— PROBLEM TO SOLVE —
Copy out only the lines running from the one that contains "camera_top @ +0" through the end of the listing. Pictures stay out.

— DATA EXCERPT —
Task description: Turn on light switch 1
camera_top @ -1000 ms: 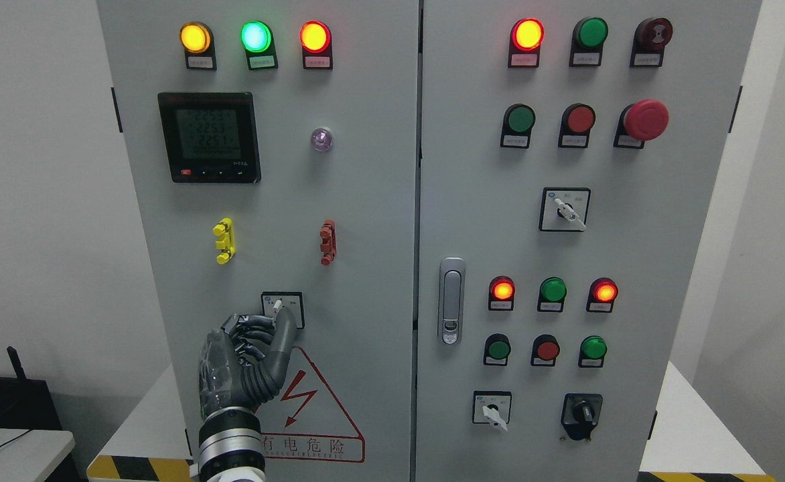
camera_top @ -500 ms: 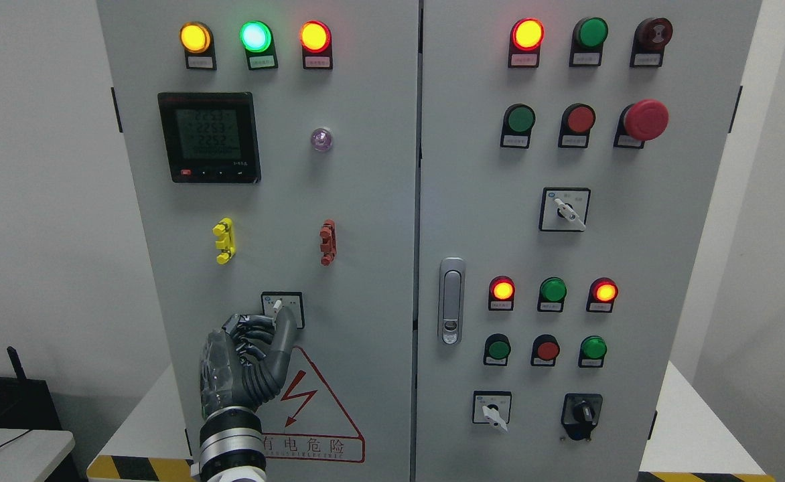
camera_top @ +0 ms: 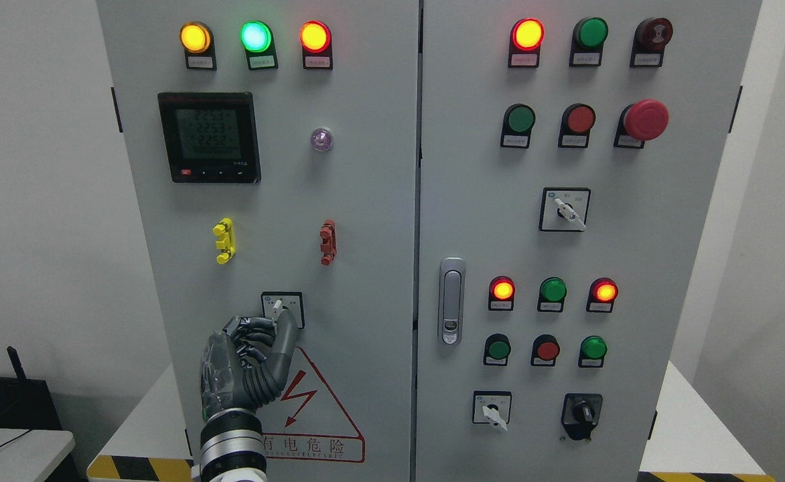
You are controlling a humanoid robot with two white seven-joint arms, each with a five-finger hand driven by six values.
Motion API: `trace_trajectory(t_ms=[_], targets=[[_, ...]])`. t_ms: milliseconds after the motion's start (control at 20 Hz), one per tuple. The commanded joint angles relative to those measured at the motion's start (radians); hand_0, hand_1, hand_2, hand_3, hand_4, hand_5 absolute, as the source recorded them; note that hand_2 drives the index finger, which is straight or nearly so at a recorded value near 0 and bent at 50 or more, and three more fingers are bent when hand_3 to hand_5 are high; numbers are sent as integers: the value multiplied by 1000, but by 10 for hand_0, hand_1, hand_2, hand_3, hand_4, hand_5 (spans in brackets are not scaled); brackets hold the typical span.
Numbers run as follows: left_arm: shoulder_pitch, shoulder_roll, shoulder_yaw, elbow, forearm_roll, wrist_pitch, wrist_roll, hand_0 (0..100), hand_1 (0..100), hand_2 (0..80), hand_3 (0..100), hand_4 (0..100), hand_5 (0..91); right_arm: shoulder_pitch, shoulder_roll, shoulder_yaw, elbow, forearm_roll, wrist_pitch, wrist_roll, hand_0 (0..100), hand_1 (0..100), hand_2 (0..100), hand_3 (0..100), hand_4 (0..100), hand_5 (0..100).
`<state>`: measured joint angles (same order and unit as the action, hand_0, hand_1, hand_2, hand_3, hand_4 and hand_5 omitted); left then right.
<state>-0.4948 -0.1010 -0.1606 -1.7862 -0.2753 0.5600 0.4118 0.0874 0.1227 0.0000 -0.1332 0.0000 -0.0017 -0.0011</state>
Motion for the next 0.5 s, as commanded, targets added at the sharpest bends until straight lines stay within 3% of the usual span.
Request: trace_trajectory(t_ms=[0,450], targets=[[-1,0,-2,1,-1,3,-1,297,466,508,727,849,860,0,0,20,0,-26,0,0,120,389,0,0,0,0],[-7,0,-2,1,-1,5,-1,295,467,508,726,850,862,0,0,20,0,-26,0,0,120,389,0,0,0,0]])
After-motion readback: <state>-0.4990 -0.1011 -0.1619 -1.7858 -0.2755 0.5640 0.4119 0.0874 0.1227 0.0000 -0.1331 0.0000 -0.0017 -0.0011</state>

— SOLUTION TO THIS EXERCISE —
camera_top @ +0 ms: 
You are controlling a humanoid robot with two white seven-joint arms, each with a five-finger hand driven by six values.
Motion API: `trace_trajectory(t_ms=[_], targets=[[_, ...]])`. t_ms: milliseconds after the motion's start (control at 20 Hz), one per tuple. The commanded joint angles relative to those measured at the motion's start (radians); hand_0, hand_1, hand_2, hand_3, hand_4, hand_5 absolute, as the source recorded them; note that hand_2 drives the index finger, which is straight or nearly so at a recorded value near 0 and bent at 50 or more, and three more fingers are bent when hand_3 to hand_5 are high; numbers are sent as integers: the value multiplied by 1000, but by 10 for hand_0, hand_1, hand_2, hand_3, hand_4, hand_5 (spans in brackets are not scaled); brackets hold the typical span.
Numbers run as follows: left_arm: shoulder_pitch, shoulder_roll, shoulder_yaw, elbow, forearm_roll, wrist_pitch, wrist_roll, hand_0 (0..100), hand_1 (0..100), hand_2 (0..80), hand_3 (0..100), hand_4 (0..100), hand_5 (0..91); right_arm: shoulder_pitch, shoulder_roll, shoulder_yaw, elbow, forearm_roll, wrist_pitch, wrist_roll, hand_0 (0..100), hand_1 (0..100), hand_2 (0..100), hand_3 (0..100), hand_4 (0..100), hand_5 (0..100).
`<state>`: measured joint angles (same order and unit as the action, hand_0, hand_1, hand_2, hand_3, hand_4 and hand_5 omitted); left then right.
<state>-0.4948 -0.1010 -0.1606 -1.7862 -0.2753 0.5600 0.4118 0.0874 0.1227 0.0000 -0.1332 0.0000 -0.0017 -0.0011</state>
Motion for the next 0.5 s, as commanded, targets added at the sharpest bends until straight lines stay within 3% of the usual span.
Request: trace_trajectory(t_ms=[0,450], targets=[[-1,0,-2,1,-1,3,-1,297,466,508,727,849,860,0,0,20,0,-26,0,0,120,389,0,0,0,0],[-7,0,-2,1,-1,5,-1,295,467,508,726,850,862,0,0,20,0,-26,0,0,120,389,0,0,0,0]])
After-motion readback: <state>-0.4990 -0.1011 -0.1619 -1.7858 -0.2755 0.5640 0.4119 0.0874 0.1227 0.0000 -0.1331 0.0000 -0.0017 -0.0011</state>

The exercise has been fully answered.